# Overview

Meadow Integration is a toolkit for bridging external data sources and the Meadow data access layer. It handles two complementary workflows: **data transformation** (getting data _into_ Meadow) and **data synchronization** (replicating data _from_ a Meadow API to a local database).

## Why Meadow Integration Exists

Applications built on the Retold stack use Meadow as their data access layer, with entities defined by Stricture schemas and exposed through auto-generated REST APIs. Meadow Integration fills the gaps around that core:

- **Ingestion** -- External data (CSV exports, TSV dumps, JSON feeds) needs to be converted into the entity format that Meadow expects before it can be loaded.
- **Merging** -- Data often comes from multiple sources that describe the same entities. These sources need to be reconciled by shared keys before loading.
- **Cloning** -- Teams running analytics, reporting, or development work need local copies of production data without direct database access. Data Clone pulls entity records through the Meadow REST API and writes them into a local MySQL or MSSQL database.

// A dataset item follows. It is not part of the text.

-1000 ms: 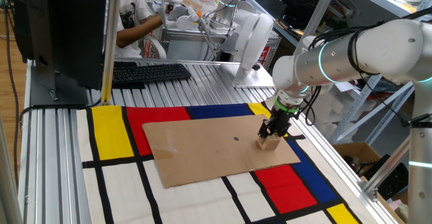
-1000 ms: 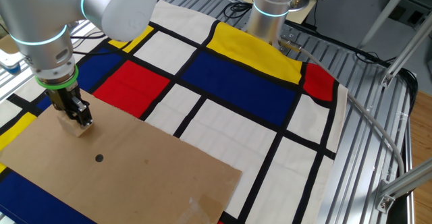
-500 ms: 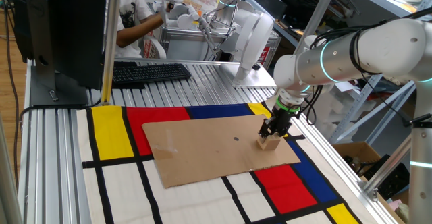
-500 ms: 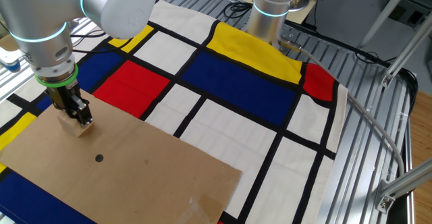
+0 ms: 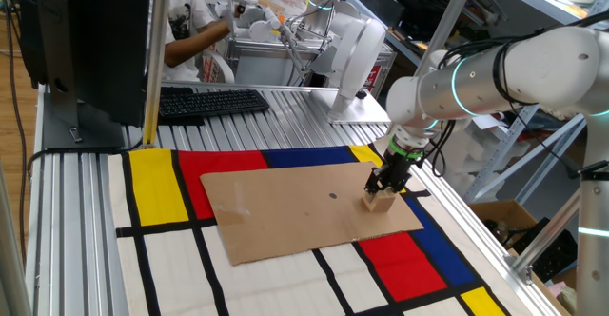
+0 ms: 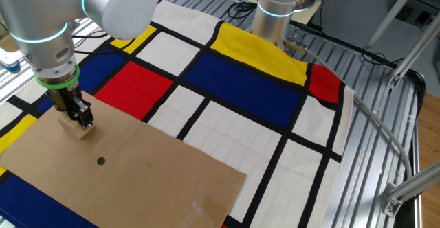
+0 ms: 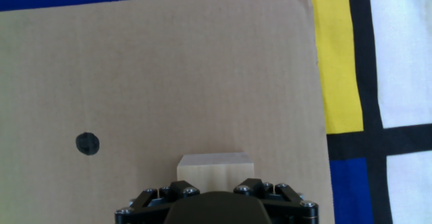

## Three Modes of Operation

Meadow Integration exposes its functionality through three interfaces. All three share the same underlying service implementations.

### CLI

The `meadow-integration` command-line program (also available as `mdwint` when installed globally) provides commands for every operation. It is built on `pict-service-commandlineutility` and reads configuration from a `.meadow.config.json` file if one exists in the working directory.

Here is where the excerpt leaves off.